BEGIN INPUT DATA

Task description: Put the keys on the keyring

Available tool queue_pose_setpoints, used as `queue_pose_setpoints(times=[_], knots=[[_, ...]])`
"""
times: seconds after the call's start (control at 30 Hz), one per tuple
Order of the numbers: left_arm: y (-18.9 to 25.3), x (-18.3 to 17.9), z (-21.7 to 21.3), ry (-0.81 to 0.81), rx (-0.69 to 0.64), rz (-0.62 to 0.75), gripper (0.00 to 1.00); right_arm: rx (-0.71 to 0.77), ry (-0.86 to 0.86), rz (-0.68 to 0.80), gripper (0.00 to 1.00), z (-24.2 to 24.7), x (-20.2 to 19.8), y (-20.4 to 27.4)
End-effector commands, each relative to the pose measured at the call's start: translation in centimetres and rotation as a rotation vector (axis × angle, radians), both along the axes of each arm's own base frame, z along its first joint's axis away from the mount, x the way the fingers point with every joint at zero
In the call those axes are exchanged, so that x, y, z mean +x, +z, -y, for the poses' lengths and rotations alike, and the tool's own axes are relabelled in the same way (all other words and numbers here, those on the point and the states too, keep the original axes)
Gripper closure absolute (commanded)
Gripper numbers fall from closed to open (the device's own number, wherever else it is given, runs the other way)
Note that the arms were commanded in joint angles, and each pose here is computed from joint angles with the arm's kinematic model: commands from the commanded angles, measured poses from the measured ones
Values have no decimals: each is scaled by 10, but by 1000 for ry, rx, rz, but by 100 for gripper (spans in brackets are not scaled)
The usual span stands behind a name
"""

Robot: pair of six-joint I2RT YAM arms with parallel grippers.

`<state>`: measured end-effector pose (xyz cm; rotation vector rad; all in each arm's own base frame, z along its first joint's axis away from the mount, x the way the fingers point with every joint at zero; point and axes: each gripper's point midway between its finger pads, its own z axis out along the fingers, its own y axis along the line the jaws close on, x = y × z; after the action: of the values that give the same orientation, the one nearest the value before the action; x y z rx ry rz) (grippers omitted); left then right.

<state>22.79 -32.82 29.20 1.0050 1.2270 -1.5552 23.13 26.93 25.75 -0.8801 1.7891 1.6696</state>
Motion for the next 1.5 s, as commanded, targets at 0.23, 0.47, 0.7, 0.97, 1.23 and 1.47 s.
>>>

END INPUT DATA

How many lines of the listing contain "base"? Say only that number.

### EXERCISE ANSWER
2